## Your objective
Print exactly the lines of the listing below from the one containing "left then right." through the final line, both included, and no pictures.

▼

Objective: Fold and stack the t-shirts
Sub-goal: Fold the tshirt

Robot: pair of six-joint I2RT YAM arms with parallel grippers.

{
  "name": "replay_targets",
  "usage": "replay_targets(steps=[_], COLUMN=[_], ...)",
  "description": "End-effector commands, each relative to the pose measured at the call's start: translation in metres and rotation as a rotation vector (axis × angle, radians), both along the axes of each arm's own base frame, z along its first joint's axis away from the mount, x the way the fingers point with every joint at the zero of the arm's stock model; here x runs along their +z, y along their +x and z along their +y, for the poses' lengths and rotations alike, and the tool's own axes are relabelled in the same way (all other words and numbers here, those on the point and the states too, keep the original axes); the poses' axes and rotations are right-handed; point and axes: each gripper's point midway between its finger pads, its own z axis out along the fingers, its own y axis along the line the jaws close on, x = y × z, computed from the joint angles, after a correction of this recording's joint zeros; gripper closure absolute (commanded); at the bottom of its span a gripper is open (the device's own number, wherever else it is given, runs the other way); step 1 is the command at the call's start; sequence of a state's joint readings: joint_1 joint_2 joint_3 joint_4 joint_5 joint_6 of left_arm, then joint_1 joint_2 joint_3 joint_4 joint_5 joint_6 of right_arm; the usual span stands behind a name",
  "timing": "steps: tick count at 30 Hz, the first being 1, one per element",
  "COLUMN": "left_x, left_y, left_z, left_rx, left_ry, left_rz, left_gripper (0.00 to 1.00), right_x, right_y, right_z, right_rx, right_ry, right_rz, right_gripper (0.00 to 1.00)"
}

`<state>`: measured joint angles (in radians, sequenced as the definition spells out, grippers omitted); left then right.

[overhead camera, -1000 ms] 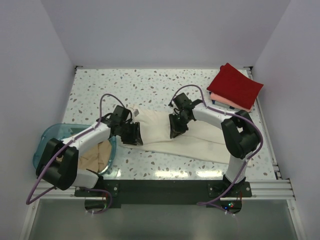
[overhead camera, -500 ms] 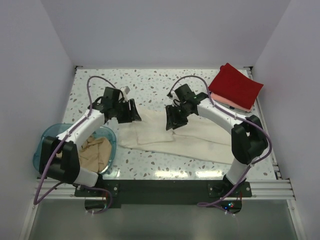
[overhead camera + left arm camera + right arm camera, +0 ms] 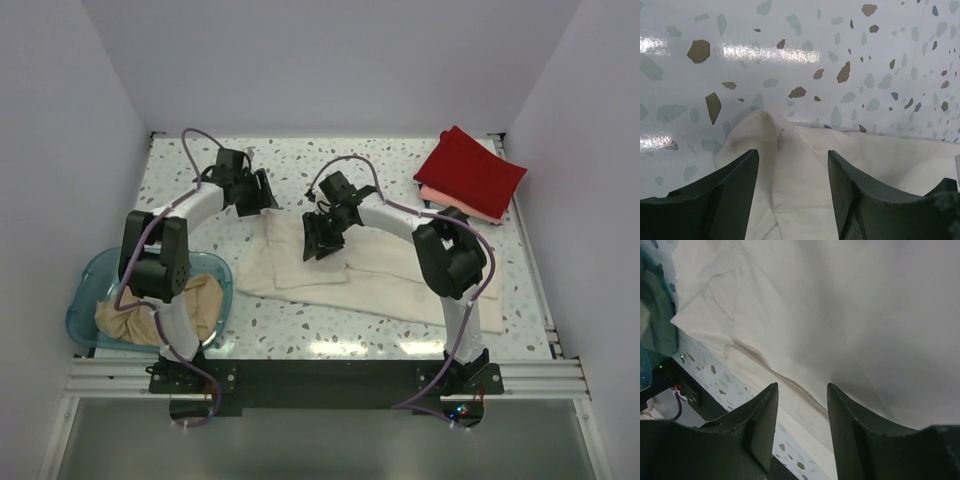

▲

## Response to this task
`<state>`: measured joint angles (in radians, sequenced as the definition spells out, grippers omitted); left then right.

[overhead camera, -1000 ms] 
[overhead camera, -500 ms] 
[overhead camera + left arm camera + right arm camera, +0 ms] 

No further work remains on the exercise.